Challenge 5

challenge_5
cereal
Introduction to Visualization
Author

Paarth Tandon

Published

January 9, 2022

library(tidyverse)
library(ggplot2)

knitr::opts_chunk$set(echo = TRUE, warning=FALSE, message=FALSE)

Read in data

Read in one (or more) of the following datasets, using the correct R package and command.

  • cereal ⭐
  • pathogen cost ⭐
  • Australian Marriage ⭐⭐
  • AB_NYC_2019.csv ⭐⭐⭐
  • railroads ⭐⭐⭐
  • Public School Characteristics ⭐⭐⭐⭐
  • USA Households ⭐⭐⭐⭐⭐
set.seed(42)
# read in the data using readr
cereal <- read_csv("_data/cereal.csv")
head(cereal, 5)
Cereal Sodium Sugar Type
Frosted Mini Wheats 0 11 A
Raisin Bran 340 18 A
All Bran 70 5 A
Apple Jacks 140 14 C
Captain Crunch 200 12 C

Briefly describe the data

This data set contains four columns:

  • Cereal <chr>: The name of the cereal
  • Sodium <dbl>: The amount of sodium in a serving of the cereal
  • Sugar <dbl>: The amount of sugar in a serving of cereal
  • Type <chr>: The type of the cereal (Child or Adult)

Tidy Data (as needed)

Data is already tidy. Going to mutate Type for visualization reasons.

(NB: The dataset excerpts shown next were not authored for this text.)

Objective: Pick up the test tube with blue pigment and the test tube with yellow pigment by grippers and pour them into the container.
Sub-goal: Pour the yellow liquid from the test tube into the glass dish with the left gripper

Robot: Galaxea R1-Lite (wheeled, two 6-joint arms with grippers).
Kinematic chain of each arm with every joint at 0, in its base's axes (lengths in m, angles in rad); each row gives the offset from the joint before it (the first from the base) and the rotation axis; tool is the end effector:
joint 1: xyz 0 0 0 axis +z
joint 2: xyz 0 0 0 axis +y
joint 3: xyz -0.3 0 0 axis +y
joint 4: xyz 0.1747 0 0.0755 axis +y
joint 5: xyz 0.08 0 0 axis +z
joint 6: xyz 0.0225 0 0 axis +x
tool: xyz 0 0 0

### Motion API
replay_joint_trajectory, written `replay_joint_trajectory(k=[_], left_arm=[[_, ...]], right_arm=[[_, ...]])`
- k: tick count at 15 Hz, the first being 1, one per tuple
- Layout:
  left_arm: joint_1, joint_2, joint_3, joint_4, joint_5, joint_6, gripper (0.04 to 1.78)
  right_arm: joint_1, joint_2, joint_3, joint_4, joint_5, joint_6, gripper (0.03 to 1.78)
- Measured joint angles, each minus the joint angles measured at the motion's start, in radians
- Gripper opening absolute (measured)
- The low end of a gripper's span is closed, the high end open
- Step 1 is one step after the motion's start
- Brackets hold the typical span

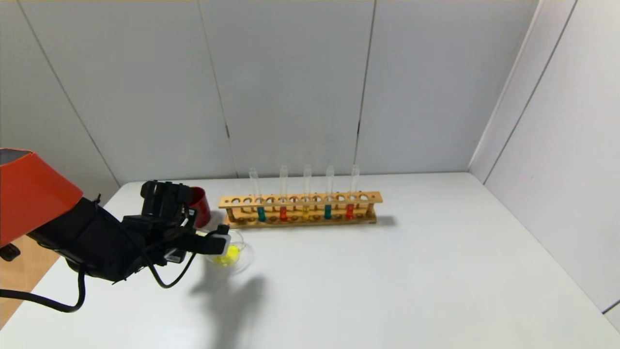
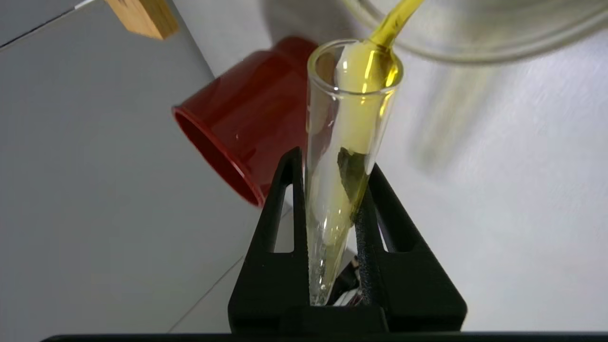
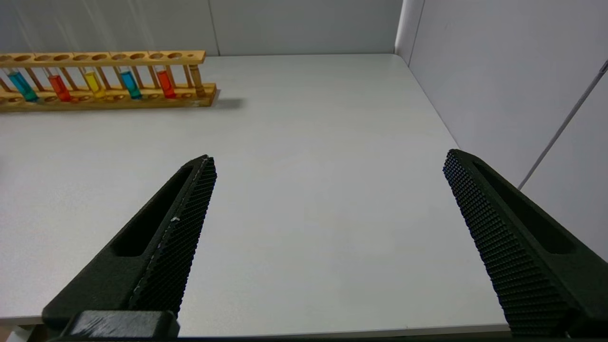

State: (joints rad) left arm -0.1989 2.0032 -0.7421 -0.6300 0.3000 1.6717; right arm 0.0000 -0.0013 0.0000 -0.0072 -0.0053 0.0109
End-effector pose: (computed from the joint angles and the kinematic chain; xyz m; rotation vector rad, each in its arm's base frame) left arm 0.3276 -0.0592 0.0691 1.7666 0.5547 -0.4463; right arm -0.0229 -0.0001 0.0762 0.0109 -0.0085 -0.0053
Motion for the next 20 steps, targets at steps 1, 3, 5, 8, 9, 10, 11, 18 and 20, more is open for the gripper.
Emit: replay_joint_trajectory(k=[1,3,5,8,9,10,11,18,20], left_arm=[[-0.003,-0.003,0.001,0.001,0.004,0.003,0.33],[-0.008,-0.004,0.003,0.002,0.008,0.010,0.33],[-0.014,-0.005,0.003,0.002,0.008,0.012,0.33],[-0.024,-0.007,0.004,0.000,0.015,0.031,0.33],[-0.027,-0.010,0.007,0.000,0.026,0.032,0.33],[-0.031,-0.015,0.010,0.000,0.036,0.034,0.33],[-0.036,-0.021,0.010,0.000,0.051,0.040,0.33],[-0.069,-0.030,0.006,-0.001,0.128,0.114,0.33],[-0.077,-0.026,0.003,-0.001,0.149,0.118,0.33]], right_arm=[[0.000,0.000,0.000,0.000,0.000,0.000,1.75],[0.000,0.000,0.000,0.000,0.000,0.000,1.75],[0.000,0.000,0.000,0.000,0.001,0.000,1.75],[0.000,0.000,0.000,0.000,0.000,0.000,1.75],[0.000,0.000,0.000,0.000,0.000,0.000,1.75],[0.000,0.000,0.000,0.000,0.000,0.000,1.75],[0.000,0.000,0.000,0.000,0.001,0.000,1.75],[0.000,0.000,0.000,0.000,0.000,0.000,1.75],[0.000,0.000,0.000,0.000,0.001,0.000,1.75]])
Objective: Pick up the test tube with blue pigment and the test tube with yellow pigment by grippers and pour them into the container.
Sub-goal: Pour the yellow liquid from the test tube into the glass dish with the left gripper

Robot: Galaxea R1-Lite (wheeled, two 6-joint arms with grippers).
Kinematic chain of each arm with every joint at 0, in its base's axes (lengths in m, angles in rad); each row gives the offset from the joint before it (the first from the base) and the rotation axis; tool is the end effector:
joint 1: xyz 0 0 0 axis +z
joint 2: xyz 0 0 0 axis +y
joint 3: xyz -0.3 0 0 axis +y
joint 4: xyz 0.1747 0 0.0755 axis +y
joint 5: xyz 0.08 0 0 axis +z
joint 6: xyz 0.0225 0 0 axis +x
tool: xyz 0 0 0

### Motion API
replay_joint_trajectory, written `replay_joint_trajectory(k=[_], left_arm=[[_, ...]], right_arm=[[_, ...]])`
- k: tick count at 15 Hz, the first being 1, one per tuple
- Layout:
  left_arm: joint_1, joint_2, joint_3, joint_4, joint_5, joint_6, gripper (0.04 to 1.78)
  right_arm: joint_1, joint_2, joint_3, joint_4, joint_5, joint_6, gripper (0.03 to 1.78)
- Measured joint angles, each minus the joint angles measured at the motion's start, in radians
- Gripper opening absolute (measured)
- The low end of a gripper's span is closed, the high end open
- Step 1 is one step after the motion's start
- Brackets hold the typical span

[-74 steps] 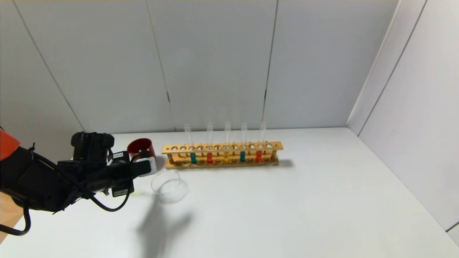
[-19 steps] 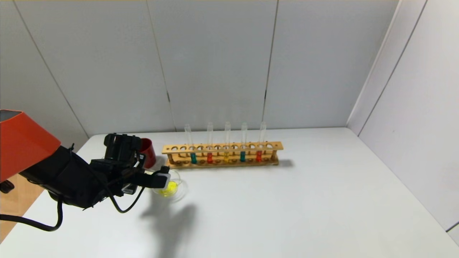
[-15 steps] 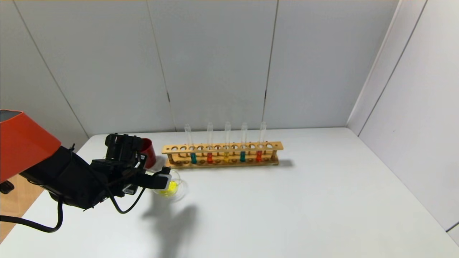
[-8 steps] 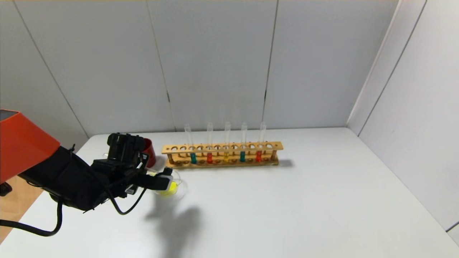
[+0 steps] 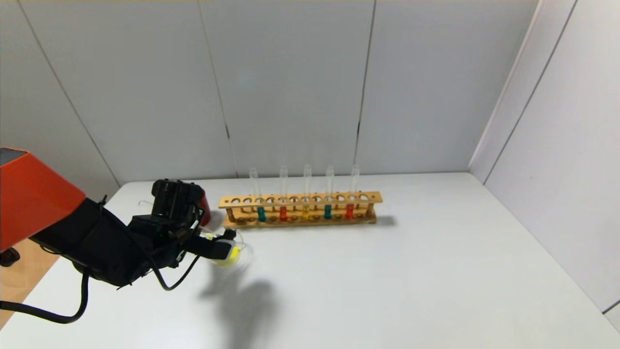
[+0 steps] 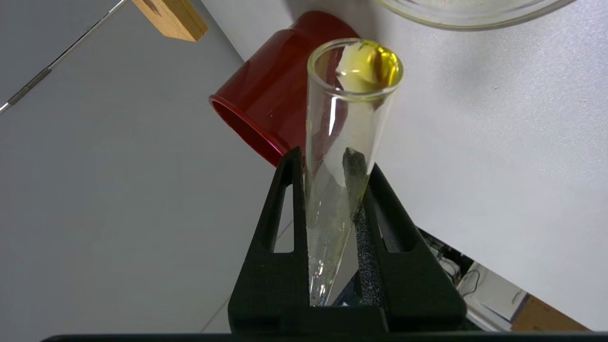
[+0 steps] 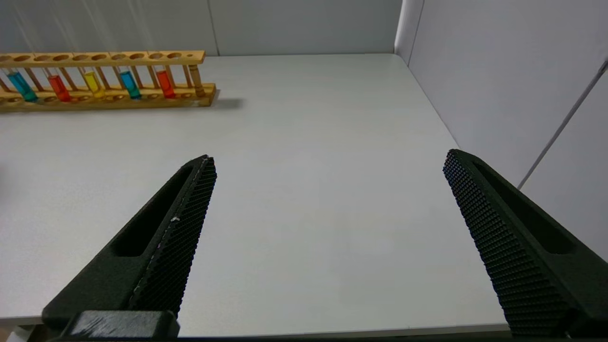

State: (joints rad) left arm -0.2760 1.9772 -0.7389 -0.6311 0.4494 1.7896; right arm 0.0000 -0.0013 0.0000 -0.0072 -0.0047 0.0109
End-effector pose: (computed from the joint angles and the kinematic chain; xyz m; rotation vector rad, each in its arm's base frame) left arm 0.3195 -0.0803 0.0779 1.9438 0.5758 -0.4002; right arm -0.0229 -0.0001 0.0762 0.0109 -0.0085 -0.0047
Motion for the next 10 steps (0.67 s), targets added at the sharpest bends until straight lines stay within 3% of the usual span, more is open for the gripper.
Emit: replay_joint_trajectory(k=[6,10], left_arm=[[-0.003,0.007,-0.003,0.000,0.003,0.039,0.33],[-0.012,0.011,-0.010,0.001,0.074,0.073,0.33]], right_arm=[[0.000,0.000,0.000,0.000,0.000,0.000,1.75],[0.000,0.000,0.000,0.000,0.000,0.000,1.75]])
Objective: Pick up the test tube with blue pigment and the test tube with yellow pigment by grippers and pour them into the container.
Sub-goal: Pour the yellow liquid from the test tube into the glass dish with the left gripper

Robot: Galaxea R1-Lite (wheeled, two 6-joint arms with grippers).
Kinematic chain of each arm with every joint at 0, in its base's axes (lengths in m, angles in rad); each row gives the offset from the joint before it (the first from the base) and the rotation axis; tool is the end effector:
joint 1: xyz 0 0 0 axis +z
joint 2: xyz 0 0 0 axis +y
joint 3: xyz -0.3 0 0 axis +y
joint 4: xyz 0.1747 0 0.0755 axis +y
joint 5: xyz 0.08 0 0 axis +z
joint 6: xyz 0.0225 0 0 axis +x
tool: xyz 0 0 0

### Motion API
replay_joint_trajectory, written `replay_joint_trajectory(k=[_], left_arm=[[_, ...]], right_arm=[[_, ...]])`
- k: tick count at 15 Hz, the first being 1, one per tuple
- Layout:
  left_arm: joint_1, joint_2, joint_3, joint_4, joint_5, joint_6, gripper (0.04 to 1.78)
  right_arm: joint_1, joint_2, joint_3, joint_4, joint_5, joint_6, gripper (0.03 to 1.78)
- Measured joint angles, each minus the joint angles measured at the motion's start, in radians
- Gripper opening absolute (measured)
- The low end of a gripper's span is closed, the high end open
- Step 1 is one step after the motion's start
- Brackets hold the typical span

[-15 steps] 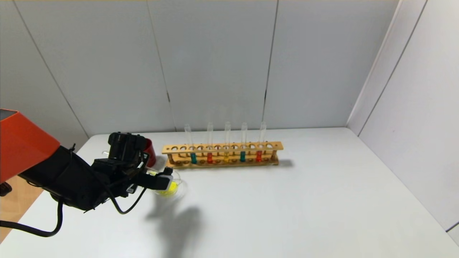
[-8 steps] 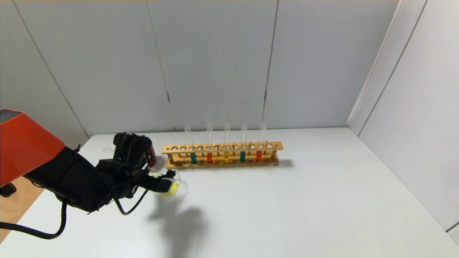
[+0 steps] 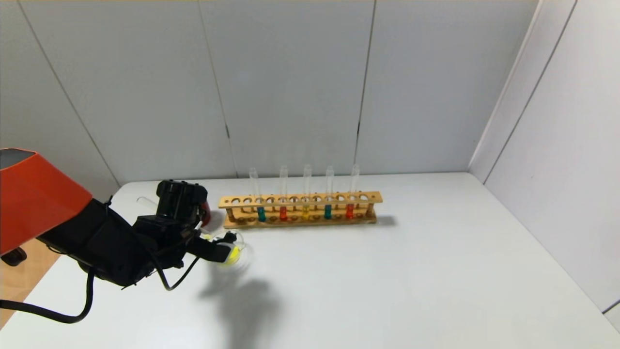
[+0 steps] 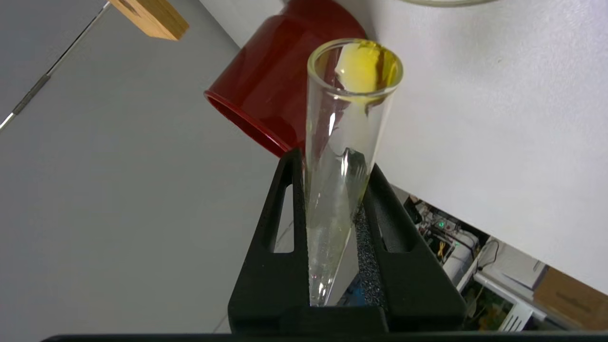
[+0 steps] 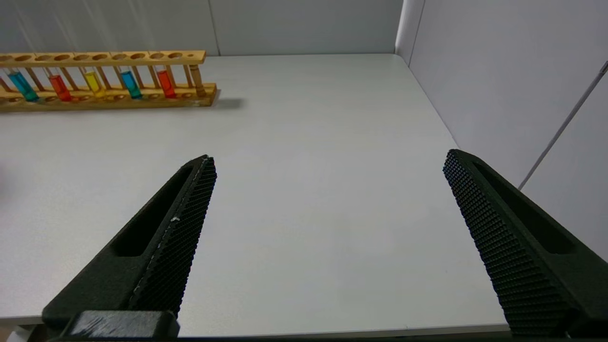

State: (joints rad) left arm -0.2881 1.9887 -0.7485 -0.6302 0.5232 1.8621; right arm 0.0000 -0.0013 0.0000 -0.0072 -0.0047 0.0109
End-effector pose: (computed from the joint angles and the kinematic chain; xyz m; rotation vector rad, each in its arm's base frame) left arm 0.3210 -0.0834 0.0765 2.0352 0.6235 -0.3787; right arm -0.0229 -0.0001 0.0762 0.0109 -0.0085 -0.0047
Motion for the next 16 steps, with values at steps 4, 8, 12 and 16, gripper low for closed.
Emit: replay_joint_trajectory(k=[4,8,12,16], left_arm=[[-0.003,0.009,-0.006,0.000,0.006,0.022,0.33],[-0.018,0.021,-0.007,0.000,0.021,0.024,0.33],[-0.029,0.024,-0.006,0.000,0.027,0.022,0.33],[-0.031,0.001,0.018,-0.027,0.000,-0.037,0.33]], right_arm=[[0.000,0.000,0.000,0.000,0.000,0.000,1.75],[0.000,0.000,0.000,0.000,0.000,0.000,1.75],[0.000,0.000,0.000,0.000,0.000,0.000,1.75],[0.000,0.000,0.000,0.000,-0.001,0.000,1.75]])
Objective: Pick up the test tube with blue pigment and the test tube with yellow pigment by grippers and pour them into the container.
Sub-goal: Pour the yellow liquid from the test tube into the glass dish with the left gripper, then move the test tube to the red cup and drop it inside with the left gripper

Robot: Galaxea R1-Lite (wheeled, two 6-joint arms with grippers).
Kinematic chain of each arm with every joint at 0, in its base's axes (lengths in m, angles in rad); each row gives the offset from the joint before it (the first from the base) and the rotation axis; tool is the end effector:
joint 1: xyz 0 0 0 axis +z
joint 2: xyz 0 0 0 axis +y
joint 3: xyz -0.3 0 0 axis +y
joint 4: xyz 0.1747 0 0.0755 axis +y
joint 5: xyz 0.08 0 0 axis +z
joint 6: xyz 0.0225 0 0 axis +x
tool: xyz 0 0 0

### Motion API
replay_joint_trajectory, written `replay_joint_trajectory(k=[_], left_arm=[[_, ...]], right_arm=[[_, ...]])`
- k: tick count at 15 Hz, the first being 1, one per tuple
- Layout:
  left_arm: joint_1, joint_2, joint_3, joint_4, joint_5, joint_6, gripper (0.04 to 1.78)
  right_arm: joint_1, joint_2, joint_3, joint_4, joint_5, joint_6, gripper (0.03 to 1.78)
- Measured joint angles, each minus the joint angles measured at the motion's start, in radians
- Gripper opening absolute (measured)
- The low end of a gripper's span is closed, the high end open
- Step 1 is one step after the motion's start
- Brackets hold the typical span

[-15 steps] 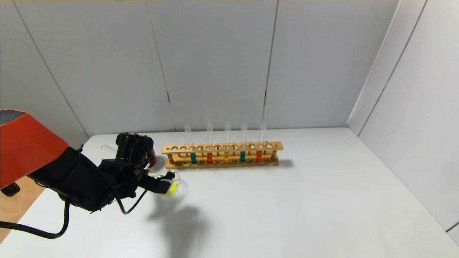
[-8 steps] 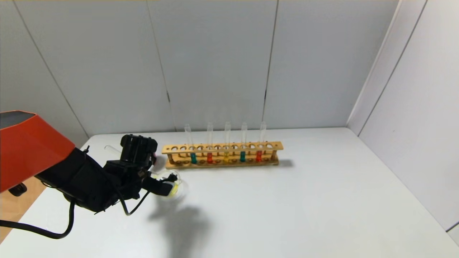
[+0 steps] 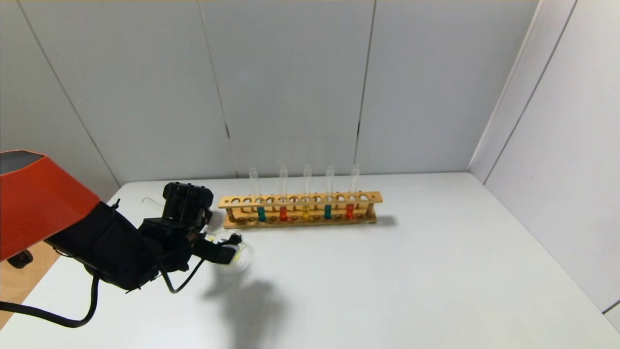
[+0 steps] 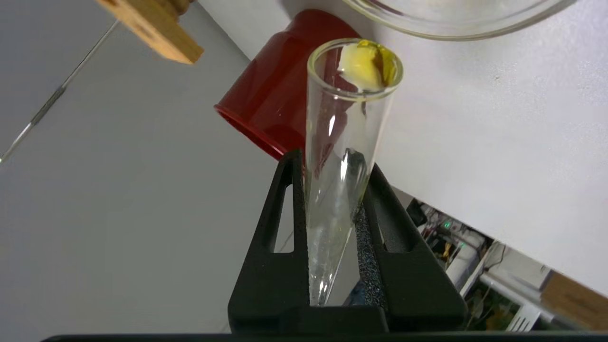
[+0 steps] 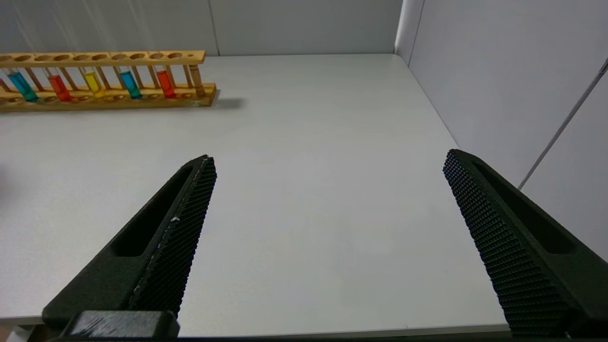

cereal <- mutate(cereal, `Type` = recode(`Type`,
    "A" = "Adult",
    "C" = "Child"
))
head(cereal, 5)
Cereal Sodium Sugar Type
Frosted Mini Wheats 0 11 Adult
Raisin Bran 340 18 Adult
All Bran 70 5 Adult
Apple Jacks 140 14 Child
Captain Crunch 200 12 Child

Univariate Visualizations

ggplot(cereal, aes(`Sodium`)) +
geom_histogram(binwidth = 100) +
facet_grid(vars(`Type`)) +
labs(title = "Distribution of Sodium based on Type")

ggplot(cereal, aes(`Sugar`)) +
geom_histogram(binwidth = 5) +
facet_grid(vars(`Type`)) +
labs(title = "Distribution of Sugar based on Type")

I chose histograms, since we are working with univariate, continuous data. I wanted to compare by type, so I applied a facet_grid.

Bivariate Visualization(s)

ggplot(cereal, aes(`Type`, `Sugar`)) +
geom_boxplot() +
labs(title = "Amount of Sugar in Cereal by Type")

Here we can see that children’s cereal has more sugar in it than adult’s cereal, on average. I chose a box plot, since the data is very sparse. With only 20 points, we can only extrapolate so much.